*** Material provided Section Begins ***

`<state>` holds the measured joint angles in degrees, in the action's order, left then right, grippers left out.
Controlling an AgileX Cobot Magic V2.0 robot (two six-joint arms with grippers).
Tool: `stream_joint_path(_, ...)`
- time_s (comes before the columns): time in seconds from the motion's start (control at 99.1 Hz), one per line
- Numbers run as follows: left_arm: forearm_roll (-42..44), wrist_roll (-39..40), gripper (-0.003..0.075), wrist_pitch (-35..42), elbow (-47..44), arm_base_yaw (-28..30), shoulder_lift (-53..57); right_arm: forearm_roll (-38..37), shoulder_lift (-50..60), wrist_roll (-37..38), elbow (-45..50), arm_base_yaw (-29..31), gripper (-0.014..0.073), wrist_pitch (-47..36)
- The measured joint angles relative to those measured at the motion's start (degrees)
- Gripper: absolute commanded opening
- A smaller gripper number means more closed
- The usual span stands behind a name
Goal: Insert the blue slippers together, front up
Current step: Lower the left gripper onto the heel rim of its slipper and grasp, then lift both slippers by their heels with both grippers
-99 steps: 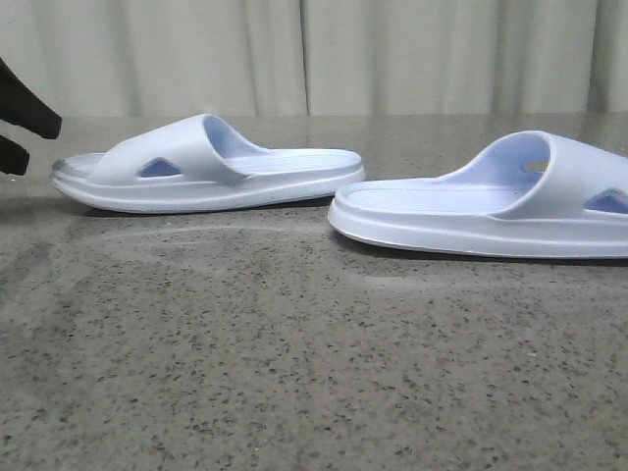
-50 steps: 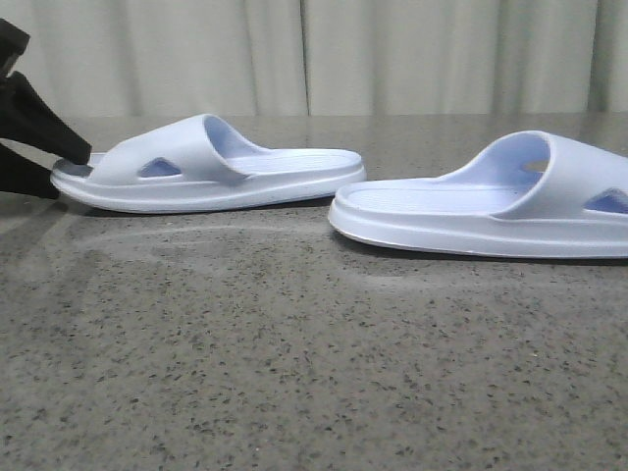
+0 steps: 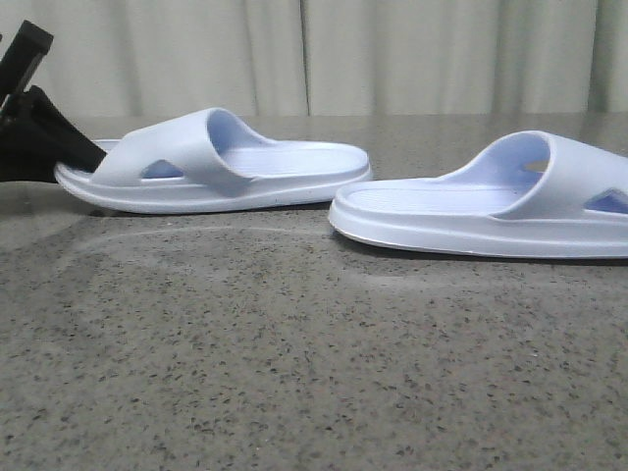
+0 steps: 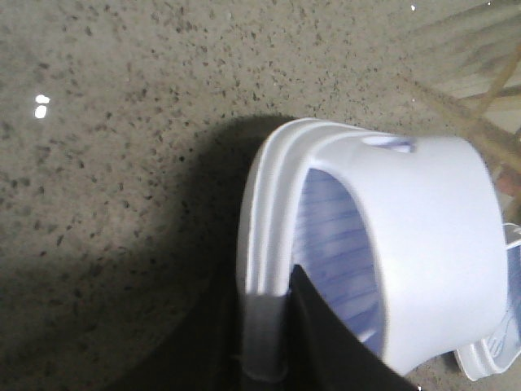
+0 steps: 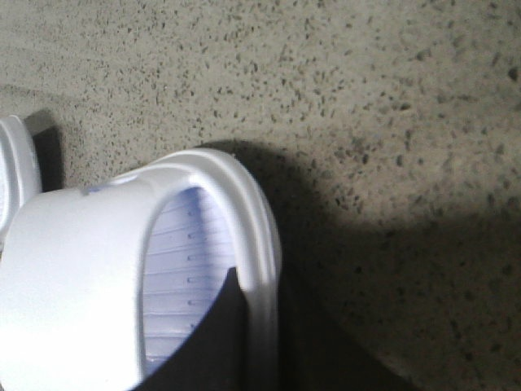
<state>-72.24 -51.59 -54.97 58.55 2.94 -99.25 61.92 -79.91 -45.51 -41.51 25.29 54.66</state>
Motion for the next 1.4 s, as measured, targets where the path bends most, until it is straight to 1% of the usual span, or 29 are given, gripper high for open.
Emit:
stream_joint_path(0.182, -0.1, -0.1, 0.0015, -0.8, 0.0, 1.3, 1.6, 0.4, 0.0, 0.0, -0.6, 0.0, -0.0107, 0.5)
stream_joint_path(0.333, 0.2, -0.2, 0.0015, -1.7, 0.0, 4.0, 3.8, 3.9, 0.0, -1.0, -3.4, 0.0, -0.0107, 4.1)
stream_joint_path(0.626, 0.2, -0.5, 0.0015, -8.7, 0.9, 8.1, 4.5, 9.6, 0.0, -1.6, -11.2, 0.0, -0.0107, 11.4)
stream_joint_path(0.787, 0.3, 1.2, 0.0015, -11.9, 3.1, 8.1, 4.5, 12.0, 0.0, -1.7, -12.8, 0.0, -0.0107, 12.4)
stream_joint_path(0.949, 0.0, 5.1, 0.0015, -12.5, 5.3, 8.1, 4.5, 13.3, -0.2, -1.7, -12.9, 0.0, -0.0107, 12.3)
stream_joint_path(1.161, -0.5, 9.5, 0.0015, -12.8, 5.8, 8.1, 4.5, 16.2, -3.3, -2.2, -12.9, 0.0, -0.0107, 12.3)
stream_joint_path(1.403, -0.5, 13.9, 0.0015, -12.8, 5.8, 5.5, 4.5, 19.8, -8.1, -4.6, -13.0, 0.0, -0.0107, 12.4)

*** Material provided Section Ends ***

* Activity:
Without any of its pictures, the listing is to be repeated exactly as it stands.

* Output of the exercise:
`<state>` holds the measured joint angles in degrees, in the action's order, left then right, grippers left out.
Controlling an AgileX Cobot Magic V2.0 robot (two six-joint arms with grippers).
Tool: `stream_joint_path(_, ...)`
- time_s (comes before the columns): time in seconds from the motion's start (control at 99.1 Hz), one per line
- Numbers run as follows: left_arm: forearm_roll (-42..44), wrist_roll (-39..40), gripper (-0.003..0.075), wrist_pitch (-35..42), elbow (-47..44), arm_base_yaw (-28..30), shoulder_lift (-53..57); right_arm: forearm_roll (-38..37), shoulder_lift (-50..60), wrist_roll (-37..38), elbow (-45..50), arm_base_yaw (-29..31), gripper (-0.014..0.073), wrist_pitch (-47..36)
- The measured joint angles relative to those measured at the motion's start (degrees)
- Gripper: absolute commanded opening
- A smaller gripper number means more closed
- The usual span stands behind a name
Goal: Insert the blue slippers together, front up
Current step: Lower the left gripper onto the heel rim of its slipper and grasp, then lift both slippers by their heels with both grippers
-99 steps: 
-50 steps: 
+0 steps: 
+0 steps: 
+0 steps: 
<state>-72.24 -51.59 -54.97 58.55 2.94 -99.25 61.92 -79.91 -45.51 -41.51 25.29 54.66</state>
Motion for the next 1.4 s, as measured, targets where the path bends most, until it is straight to 1% of the usual span, or 29 are given, gripper high for open.
Emit:
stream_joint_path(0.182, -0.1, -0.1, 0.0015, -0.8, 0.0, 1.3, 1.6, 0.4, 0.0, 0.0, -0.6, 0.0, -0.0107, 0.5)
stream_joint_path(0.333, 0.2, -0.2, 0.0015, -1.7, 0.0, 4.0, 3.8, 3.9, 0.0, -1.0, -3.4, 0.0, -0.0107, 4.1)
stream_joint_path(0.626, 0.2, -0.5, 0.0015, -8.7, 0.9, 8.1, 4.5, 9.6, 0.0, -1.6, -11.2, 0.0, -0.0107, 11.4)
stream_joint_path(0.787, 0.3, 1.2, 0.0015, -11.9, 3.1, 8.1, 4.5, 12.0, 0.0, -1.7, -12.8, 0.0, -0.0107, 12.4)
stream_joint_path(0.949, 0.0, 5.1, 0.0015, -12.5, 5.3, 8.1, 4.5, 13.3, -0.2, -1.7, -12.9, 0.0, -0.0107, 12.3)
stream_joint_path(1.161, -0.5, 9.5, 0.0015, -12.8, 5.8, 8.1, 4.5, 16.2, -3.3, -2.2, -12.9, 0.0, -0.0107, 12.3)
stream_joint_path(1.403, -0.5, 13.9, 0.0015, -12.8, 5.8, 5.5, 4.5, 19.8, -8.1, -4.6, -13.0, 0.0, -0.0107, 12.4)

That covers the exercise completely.